Menuju konten utama
15 September 2008

Kebangkrutan Lehman Brothers yang Memicu Krisis Ekonomi Global

Tumbang tercekik
kredit. Selamat datang
senja pailit.

Kebangkrutan Lehman Brothers yang Memicu Krisis Ekonomi Global
Ilustrasi gedung Lehman Brothers. tirto.id/Sabit

tirto.id - Malam Tahun Baru 2011, Antonio Tamiozzo memilih gantung diri di gudang kecil bisnis konstruksinya, dekat kota Vicenza. Warga Italia berusia 53 itu memilih mengakhiri hidup setelah beberapa debitur tidak mampu membayar biaya proyek yang telah ia kerjakan.

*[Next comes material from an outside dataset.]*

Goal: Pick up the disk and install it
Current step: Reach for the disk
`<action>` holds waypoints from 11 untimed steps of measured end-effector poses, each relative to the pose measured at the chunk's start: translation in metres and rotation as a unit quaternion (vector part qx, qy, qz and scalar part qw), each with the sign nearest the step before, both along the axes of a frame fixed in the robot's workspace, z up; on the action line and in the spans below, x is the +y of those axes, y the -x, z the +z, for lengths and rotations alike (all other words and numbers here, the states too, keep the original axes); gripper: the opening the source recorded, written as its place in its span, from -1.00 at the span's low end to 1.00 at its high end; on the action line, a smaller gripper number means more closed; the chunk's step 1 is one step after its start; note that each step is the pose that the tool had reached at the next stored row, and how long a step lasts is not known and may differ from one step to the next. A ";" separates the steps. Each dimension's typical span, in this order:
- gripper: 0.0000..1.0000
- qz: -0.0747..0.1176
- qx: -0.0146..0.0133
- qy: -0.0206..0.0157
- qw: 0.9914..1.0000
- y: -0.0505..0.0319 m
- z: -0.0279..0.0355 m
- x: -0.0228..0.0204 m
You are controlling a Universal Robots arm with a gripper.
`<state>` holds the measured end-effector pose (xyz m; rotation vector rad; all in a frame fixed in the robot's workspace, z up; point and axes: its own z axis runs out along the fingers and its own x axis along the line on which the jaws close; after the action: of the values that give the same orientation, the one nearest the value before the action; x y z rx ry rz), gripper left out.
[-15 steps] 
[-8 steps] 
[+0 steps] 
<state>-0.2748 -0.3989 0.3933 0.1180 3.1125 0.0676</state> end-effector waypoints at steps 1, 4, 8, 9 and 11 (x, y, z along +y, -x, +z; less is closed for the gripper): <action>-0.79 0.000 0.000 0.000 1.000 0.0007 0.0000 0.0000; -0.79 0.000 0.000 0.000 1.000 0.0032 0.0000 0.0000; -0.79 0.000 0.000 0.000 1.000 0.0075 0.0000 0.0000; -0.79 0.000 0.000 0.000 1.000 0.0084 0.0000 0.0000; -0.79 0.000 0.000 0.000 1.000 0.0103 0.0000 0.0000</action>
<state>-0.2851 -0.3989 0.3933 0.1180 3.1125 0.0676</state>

Tiga minggu sebelumnya, Giovanni Schiavon mengembuskan napas terakhir dengan menembak kepalanya sendiri. Kontraktor 59 tahun ini tidak sanggup menghadapi prospek suram bisnis konstruksi keluarga yang telah berlangsung selama dua generasi. Terlebih, ia tak tahan harus melakukan pemutusan hubungan kerja (PHK) para karyawannya.

“Maaf, saya sudah tidak tahan lagi,” tulis Giovanni dalam pesan terakhir yang ia tinggalkan untuk keluarga.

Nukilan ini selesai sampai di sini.